Three years ago, I walked into my first day as a junior developer with a computer science degree and the confidence of someone who had just aced their final project. Six months later, I considered quitting because I felt like I didn’t know anything.
Here’s what I wish someone had told me on day one.
You Will Feel Like a Fraud (And That’s Normal)
Imposter syndrome hits different when you’re staring at a production codebase with 500,000 lines of code and none of it looks like the clean examples from your textbooks. You’ll sit in meetings where people throw around acronyms you’ve never heard. You’ll open a pull request and get 47 comments about things you didn’t know were wrong.
This is normal. Every single developer at your company went through this. The ones who tell you they didn’t are either lying or have bad memory.
Reading Code is Harder Than Writing It
In school, you write code from scratch. At work, you spend 80% of your time reading code other people wrote. Different styles, different conventions, old code with no comments, new code with misleading comments. Learning to read and navigate large codebases is a skill that takes months to develop.

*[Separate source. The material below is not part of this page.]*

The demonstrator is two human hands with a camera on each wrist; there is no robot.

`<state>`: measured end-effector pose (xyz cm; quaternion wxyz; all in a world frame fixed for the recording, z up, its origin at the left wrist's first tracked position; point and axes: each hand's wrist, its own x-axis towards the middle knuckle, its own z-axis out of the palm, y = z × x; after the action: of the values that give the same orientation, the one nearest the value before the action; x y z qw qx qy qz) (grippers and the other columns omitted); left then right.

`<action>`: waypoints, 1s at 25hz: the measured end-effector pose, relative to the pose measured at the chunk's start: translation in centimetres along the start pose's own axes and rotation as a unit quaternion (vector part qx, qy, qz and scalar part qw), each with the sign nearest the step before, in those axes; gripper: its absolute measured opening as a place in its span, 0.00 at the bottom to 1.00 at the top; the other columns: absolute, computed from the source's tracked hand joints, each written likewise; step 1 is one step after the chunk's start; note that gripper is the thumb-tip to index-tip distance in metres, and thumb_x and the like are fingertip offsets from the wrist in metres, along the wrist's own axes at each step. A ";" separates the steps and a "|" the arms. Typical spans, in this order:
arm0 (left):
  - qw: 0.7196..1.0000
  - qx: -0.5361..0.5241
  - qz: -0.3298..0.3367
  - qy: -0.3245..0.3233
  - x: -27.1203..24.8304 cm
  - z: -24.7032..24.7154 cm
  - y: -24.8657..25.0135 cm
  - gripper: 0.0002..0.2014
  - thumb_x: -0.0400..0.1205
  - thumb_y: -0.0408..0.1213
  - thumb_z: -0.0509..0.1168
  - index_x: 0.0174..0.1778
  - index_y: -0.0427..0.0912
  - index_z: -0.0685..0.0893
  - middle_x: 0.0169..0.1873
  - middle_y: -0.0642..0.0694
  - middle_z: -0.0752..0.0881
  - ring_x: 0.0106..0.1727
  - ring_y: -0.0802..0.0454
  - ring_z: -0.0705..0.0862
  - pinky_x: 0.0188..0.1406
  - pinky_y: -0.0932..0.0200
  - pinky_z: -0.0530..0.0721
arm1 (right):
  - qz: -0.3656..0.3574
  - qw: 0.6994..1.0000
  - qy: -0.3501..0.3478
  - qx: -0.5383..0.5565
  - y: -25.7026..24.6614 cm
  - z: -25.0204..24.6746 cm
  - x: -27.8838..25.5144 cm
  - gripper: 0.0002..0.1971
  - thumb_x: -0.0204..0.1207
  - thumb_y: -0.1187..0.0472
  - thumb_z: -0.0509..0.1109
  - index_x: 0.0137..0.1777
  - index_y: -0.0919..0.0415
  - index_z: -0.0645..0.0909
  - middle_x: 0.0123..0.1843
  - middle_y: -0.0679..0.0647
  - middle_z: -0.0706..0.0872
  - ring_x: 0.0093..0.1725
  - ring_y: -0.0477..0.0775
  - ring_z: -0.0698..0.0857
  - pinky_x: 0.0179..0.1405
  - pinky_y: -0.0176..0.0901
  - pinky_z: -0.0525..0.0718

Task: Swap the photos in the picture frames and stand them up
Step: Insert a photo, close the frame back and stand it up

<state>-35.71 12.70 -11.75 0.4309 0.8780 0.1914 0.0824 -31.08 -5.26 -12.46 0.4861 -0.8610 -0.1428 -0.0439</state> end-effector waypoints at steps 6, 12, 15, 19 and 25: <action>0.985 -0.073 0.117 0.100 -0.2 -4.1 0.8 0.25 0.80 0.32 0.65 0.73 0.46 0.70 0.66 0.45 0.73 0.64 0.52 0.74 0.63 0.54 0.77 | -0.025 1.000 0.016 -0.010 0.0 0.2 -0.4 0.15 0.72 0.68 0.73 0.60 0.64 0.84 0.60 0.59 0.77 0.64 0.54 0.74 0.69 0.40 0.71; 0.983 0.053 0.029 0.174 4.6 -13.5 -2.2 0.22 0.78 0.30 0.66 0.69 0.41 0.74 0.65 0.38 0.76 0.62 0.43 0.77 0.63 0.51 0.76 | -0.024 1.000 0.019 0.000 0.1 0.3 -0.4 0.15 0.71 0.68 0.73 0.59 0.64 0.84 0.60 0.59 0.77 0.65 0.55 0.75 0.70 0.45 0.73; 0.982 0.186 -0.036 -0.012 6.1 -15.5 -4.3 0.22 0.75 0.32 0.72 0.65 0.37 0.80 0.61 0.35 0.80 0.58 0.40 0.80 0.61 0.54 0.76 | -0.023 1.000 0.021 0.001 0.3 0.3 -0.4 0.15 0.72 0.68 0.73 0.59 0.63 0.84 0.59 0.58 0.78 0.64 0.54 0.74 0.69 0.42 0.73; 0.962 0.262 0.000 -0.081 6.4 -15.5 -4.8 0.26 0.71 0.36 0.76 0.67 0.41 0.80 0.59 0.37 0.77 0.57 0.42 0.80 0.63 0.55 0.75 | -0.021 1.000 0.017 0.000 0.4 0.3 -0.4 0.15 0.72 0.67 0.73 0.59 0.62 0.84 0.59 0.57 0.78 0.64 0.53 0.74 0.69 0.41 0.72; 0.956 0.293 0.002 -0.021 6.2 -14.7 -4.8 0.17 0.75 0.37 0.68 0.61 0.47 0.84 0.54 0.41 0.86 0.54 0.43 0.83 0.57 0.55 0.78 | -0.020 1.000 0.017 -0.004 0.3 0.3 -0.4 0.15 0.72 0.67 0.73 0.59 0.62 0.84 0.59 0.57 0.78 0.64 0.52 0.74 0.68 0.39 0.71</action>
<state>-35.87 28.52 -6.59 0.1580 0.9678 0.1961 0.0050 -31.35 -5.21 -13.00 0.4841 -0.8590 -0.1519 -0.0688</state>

My advice: don’t try to understand the entire codebase at once. Start with one feature, trace through the code from the user action to the database and back. Build your mental map gradually.
Asking Questions is Your Job
The biggest mistake junior developers make is sitting stuck for four hours trying to figure something out alone because they don’t want to “bother” anyone. That’s not noble – that’s wasted company time.
The rule I follow: try to solve it yourself for 30 minutes. If you’re still stuck, ask for help. But come prepared – show what you’ve tried, what you expected to happen, and what actually happened. Senior developers love helping juniors who show initiative.
Your Soft Skills Matter More Than You Think
The developers who get promoted fastest aren’t always the best coders. They’re the ones who communicate clearly, ask good questions, document their work, and are pleasant to work with. I’ve seen brilliant developers get passed over for promotion because nobody wanted to be on their team.
- Write clear commit messages
- Document your pull requests thoroughly
- Be responsive on Slack/Teams
- Admit when you don’t know something
- Give credit to others in standups
The Technical Stuff You Actually Need
Forget memorizing algorithms. Here’s what I actually needed in my first year:
- Git (seriously, learn it well – not just add/commit/push)
- How to read and write API documentation
- Basic SQL queries
- How to use a debugger (not just console.log)
- How to write tests (your code will need them)
- How to use your IDE efficiently
It Gets Better
Around month 8 or 9, something clicked for me. The codebase started making sense. I could trace bugs without help. I started having opinions about architecture. A new junior developer joined and I realized how much I’d learned when I was helping them with things I’d struggled with months earlier.
The first year is rough. Push through it. It gets genuinely fun after that.